Basketball shots and stopping rule [closed]

Question

Moved over from StackExchange.

You are taken to play a basketball game where you can shoot basketballs at n slots using a machine that is equally likely to shoot the balls into those n slots. You can stop whenever you see fit and get a reward based on your performance. For every slot with only one ball, you get \$1, for every slot with k balls (k>1), you lose \$k, empty slots don't count. What's your strategy to maximize your reward and what will your maximum reward be?

After some discussion, I think the stopping rule should be that you quit once $n\leq2x_1+4x_2$, where $x_1$ and $x_2$ are numbers of slots with one ball and more than one ball, respectively.

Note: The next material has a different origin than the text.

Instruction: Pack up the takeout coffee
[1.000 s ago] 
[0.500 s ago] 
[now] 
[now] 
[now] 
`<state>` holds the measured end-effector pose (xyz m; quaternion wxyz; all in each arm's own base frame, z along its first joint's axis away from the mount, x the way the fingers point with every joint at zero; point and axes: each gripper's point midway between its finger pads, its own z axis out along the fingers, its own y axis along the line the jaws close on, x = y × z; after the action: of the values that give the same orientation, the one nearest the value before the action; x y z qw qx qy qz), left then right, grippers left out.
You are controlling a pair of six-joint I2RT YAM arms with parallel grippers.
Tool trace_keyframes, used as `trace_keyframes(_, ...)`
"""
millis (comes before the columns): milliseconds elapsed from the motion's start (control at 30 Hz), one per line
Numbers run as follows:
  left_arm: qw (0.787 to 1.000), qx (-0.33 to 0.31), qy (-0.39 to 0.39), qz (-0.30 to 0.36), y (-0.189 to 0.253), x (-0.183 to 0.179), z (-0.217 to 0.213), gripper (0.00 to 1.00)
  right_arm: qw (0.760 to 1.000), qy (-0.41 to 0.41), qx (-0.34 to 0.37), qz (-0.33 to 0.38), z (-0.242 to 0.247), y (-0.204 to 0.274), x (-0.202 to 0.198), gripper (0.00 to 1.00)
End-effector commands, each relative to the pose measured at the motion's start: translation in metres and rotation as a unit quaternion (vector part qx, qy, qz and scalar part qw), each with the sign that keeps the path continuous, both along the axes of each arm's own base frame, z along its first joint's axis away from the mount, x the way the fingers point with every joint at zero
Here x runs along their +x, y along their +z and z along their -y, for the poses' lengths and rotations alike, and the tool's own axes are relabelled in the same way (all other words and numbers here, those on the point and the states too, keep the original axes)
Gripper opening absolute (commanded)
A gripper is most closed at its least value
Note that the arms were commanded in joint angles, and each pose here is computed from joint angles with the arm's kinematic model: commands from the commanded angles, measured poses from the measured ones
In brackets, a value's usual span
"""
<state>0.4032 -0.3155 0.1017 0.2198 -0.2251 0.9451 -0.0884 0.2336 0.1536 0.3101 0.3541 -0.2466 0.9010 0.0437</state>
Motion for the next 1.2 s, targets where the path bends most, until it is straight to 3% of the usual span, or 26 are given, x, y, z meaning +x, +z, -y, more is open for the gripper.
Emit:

I'm having a hard time getting the maximum expected reward.

Answer 1

f you use the notation suggested in the mathexchange question: o is the number of baskets with one ball, s the number of baskets with more than one ball and n the total number of baskets, then the Bellman equation gives you

$$E(o,s) = \max\left(o-2s, \left(1-\frac{o}{n-s}\right) E(o+1,s) + \frac{o}{n-s}E(o-1,s+1)\right)$$

Now define the optionality function $V$ which represents the value of continuing shooting instead of just stopping

$$V(o,s) = E(o,s) - (o-2s)$$

Thus

$$V(o,s) = \max\left(0, \left(1-\frac{o}{n-s}\right) V(o+1,s) + \frac{o}{n-s}V(o-1,s+1) + \left(1-4\frac{o}{n-s}\right)\right)$$

Lemma $V(o,s) \geq \max(V(o+1,s),V(o,s+1))$ This can be verified by induction or by noting that having more balls in the baskets does not open up more options.

Thus, the optimal strategy is to stop playing when $4o+s\geq n$ The expected value of the game can be computed with dynamic programming.